Forrestal Hickman

Sioux Falls Storm
- Position:: Offensive lineman

Personal information
- Born:: April 15, 1993 (age 32) Topeka, Kansas, U.S.
- Height:: 6 ft 7 in (2.01 m)
- Weight:: 330 lb (150 kg)

Career information
- High school:: Holton (KS)
- College:: Missouri S&T
- NFL draft:: 2015: undrafted

Career history
- San Diego Chargers (2015)*; Montreal Alouettes (2016); Colorado Crush (2017); Sioux Falls Storm (2018–present);
- * Offseason and/or practice squad member only
- Roster status:: Active

= Forrestal Hickman =

American gridiron football player (born 1993)

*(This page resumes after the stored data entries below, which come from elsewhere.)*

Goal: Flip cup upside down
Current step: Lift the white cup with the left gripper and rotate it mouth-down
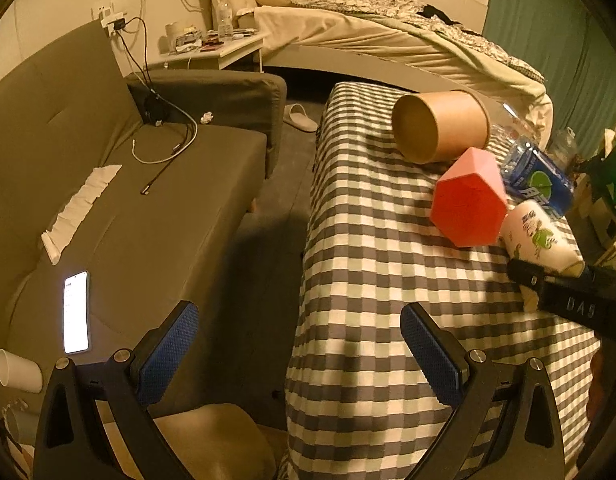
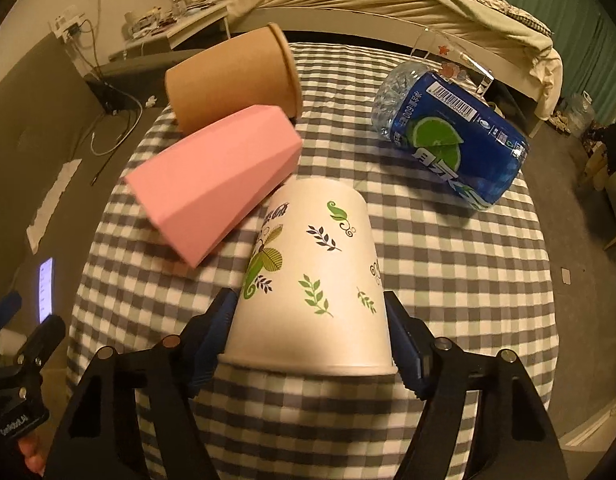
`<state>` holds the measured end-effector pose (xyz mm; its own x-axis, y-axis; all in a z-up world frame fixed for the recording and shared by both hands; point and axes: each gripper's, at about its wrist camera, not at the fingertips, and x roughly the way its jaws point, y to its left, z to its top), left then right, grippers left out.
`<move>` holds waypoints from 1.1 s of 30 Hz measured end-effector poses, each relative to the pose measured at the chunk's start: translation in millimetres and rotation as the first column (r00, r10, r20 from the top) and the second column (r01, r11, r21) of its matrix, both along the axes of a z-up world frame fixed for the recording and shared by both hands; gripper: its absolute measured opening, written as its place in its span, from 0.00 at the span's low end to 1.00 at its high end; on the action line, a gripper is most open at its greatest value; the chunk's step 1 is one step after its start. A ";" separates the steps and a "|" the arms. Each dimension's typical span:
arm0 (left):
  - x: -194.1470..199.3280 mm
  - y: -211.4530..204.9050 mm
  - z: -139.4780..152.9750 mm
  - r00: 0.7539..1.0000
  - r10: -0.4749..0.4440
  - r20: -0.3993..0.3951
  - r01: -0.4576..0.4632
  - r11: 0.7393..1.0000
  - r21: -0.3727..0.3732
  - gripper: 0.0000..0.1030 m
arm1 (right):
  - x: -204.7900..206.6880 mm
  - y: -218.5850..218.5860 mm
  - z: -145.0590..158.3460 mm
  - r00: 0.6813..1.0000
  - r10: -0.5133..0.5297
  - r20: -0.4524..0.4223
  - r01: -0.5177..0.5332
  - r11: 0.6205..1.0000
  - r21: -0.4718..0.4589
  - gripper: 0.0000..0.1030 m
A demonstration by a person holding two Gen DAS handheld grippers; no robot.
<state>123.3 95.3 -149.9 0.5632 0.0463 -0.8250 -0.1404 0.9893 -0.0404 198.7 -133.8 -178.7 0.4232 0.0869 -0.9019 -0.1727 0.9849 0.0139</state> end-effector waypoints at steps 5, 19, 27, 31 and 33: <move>-6.9 -7.5 13.6 1.000 -0.014 0.026 0.014 1.000 -0.011 1.00 | -21.7 -1.6 8.2 1.000 0.017 0.003 -0.017 1.000 -0.003 0.69; -44.9 -14.3 43.1 0.997 -0.035 0.074 0.036 0.999 -0.015 1.00 | -123.9 -7.7 4.6 0.996 0.063 -0.065 -0.064 0.998 -0.012 0.69; -51.8 -36.5 62.6 0.996 -0.078 0.047 0.079 0.996 -0.028 1.00 | -137.0 -23.9 33.7 0.999 0.033 -0.023 -0.033 0.999 0.026 0.88; -46.7 -63.4 77.5 0.993 -0.118 0.015 0.118 0.992 -0.038 1.00 | -147.9 -54.7 67.4 0.999 0.006 0.041 -0.008 0.999 0.040 0.89; -42.0 -83.3 84.3 0.988 -0.154 -0.005 0.153 0.987 -0.041 1.00 | -152.5 -78.0 80.8 0.997 -0.022 0.070 0.020 1.000 0.023 0.89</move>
<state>81.4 12.0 -65.6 0.5545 -0.0739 -0.8289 0.0123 0.9967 -0.0806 46.2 -211.8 -97.9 0.4877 0.0969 -0.8676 -0.1532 0.9879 0.0242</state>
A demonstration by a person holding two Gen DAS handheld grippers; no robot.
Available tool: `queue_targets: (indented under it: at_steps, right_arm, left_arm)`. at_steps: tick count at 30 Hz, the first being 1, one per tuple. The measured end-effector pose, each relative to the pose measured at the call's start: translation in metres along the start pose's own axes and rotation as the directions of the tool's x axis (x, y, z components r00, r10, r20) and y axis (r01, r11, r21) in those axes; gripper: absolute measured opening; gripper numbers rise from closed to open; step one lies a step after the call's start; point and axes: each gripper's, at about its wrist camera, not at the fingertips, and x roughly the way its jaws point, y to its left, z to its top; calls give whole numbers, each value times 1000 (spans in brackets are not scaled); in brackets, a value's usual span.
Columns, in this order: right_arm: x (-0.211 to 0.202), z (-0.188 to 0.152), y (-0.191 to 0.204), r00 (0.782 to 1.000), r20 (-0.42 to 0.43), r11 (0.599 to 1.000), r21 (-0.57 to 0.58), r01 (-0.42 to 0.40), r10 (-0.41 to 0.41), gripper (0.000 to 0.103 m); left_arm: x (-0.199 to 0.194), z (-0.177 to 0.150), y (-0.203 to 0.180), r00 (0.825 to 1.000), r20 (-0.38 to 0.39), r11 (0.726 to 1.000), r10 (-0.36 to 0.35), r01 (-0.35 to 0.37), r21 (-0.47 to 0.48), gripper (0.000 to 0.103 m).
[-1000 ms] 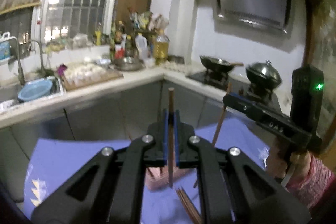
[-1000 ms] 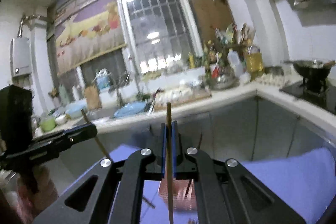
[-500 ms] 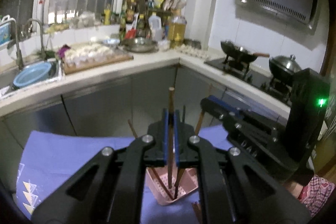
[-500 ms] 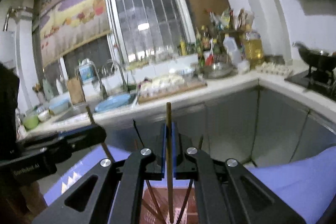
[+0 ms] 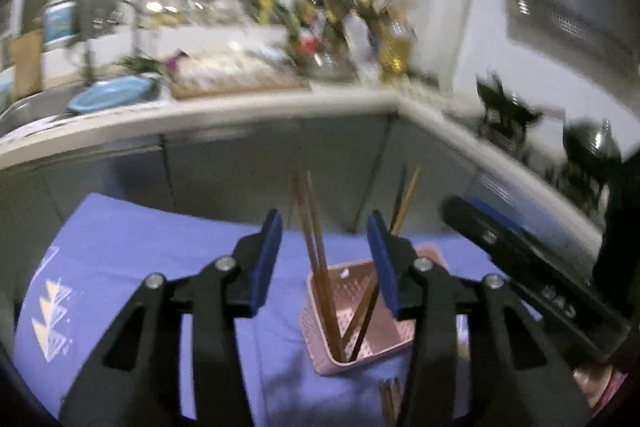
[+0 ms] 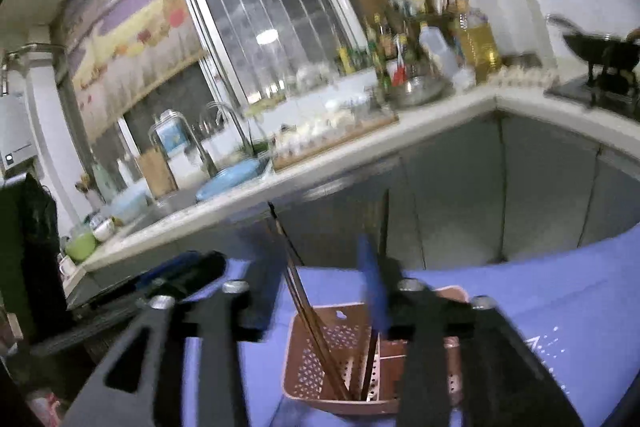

Forrestal Hickman (born April 15, 1993) is an offensive tackle for the Sioux Falls Storm of the Indoor Football League (IFL). Hickman signed with the San Diego Chargers as an undrafted free agent in 2015. He played in two preseason games for the Chargers, and was then signed to the Montreal Alouettes practice squad for 2015 season. Hickman was raised to the active roster and played the final game of the year for Montreal. In 2016, he played in both preseason games before being cut by Montreal. He was then signed by the Colorado Crush of the Indoor Football League, where he started all but one game. He attended Missouri University of Science and Technology where he played left tackle.

==Colorado Crush==

On November 14, 2016, Hickman signed with the Colorado Crush of the Indoor Football League (IFL).

==Sioux Falls Storm==
On October 10, 2017, Hickman signed with the Sioux Falls Storm.